Fluorine⋅⋅⋅ and π⋅⋅⋅Alkali Metal Interactions Control in the Stereoselective Amide Enolate Alkylation with Fluorinated Oxazolidines (Fox) as a Chiral Auxiliary: An Experimental and Theoretical Study

The α‐alkylation of amide enolates by using a pseudo‐ C 2 symmetry trans 4‐phenyl‐2‐trifluoromethyloxazolidine ( trans ‐ Fox ) as a chiral auxiliary occurs with an extremely high diastereoselectivity (>99 % de). The origin of this excellent stereocontrol was investigated by an experimental and theoretical (DFT) study. With this trans chiral auxiliary, both F⋅⋅⋅metal and π⋅⋅⋅metal interactions compete to give the same diastereomer through Re face alkylation of the enolate.
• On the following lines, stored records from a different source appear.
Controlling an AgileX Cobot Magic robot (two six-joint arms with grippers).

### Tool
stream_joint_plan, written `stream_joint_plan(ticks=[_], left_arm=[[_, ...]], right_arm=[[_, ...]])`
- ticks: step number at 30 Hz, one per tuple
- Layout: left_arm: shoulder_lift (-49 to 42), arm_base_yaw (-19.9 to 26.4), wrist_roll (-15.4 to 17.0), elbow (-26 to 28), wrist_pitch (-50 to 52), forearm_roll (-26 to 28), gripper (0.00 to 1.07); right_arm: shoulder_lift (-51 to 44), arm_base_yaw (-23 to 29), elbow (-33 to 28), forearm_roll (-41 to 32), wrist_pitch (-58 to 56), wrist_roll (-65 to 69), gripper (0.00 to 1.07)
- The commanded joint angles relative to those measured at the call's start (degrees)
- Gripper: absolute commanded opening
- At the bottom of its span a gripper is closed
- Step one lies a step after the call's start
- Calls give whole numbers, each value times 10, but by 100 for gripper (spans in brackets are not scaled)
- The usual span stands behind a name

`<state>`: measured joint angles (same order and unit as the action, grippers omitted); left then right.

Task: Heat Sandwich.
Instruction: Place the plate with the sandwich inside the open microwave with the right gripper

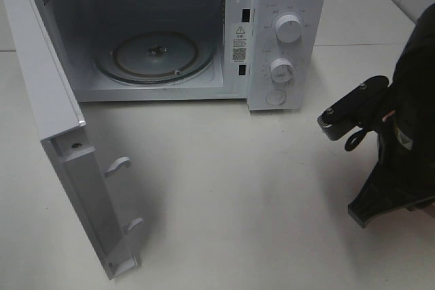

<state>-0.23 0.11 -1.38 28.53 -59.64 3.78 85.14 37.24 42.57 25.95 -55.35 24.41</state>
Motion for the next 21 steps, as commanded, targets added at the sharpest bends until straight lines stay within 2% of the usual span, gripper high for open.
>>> stream_joint_plan(ticks=[1, 21], left_arm=[[-11, -1, 1, -2, 3, 1, 100], [-11, -1, 1, -2, 3, 1, 100]], right_arm=[[-4, 20, -2, 14, -10, 3, 0], [-4, 136, -2, 20, -8, -20, 0]])
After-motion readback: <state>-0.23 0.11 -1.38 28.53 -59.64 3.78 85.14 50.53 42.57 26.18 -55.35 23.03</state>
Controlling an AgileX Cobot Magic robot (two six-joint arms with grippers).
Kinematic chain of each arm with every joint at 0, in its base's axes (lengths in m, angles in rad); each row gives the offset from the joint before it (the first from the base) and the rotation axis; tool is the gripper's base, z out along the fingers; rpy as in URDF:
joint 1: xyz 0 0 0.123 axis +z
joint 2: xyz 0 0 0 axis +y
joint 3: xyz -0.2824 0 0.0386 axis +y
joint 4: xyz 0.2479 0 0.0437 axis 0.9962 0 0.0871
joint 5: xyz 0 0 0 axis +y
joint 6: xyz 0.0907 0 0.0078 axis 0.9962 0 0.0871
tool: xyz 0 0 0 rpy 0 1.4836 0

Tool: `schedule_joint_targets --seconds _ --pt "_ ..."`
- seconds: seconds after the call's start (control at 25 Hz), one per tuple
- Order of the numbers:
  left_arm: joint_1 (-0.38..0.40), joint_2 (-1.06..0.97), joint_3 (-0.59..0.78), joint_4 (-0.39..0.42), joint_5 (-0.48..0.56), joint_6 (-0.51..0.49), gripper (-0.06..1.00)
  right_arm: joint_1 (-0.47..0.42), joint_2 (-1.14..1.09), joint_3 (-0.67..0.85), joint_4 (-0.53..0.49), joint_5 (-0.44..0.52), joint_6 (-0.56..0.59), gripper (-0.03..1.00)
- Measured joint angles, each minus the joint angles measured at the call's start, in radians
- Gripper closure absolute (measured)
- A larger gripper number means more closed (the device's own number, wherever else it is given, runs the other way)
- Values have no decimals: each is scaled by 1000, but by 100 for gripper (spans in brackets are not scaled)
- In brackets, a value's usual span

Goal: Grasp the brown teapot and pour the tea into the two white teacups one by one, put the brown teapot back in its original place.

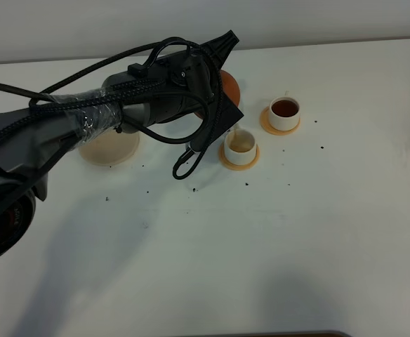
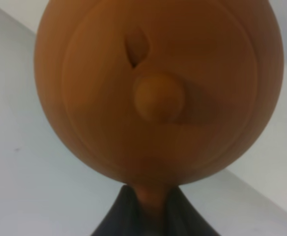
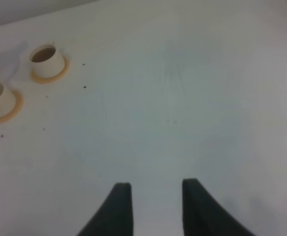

A 5.5 kcal mol −1 energy difference found between the Re face and the Si face attack transition states is consistent with the complete diastereoselectivity that has been experimentally achieved. On the other hand, in the case of the cis chiral auxiliary ( cis ‐ Fox ) the competition between the F⋅⋅⋅metal and π⋅⋅⋅metal interactions is unfavourable to the diastereoselectivity. In this case, the Re face and the Si face attack transition states were found to be nearly isoenergetic (0.3 kcal mol −1 difference), which is in good agreement with the very low diastereoselectivity observed.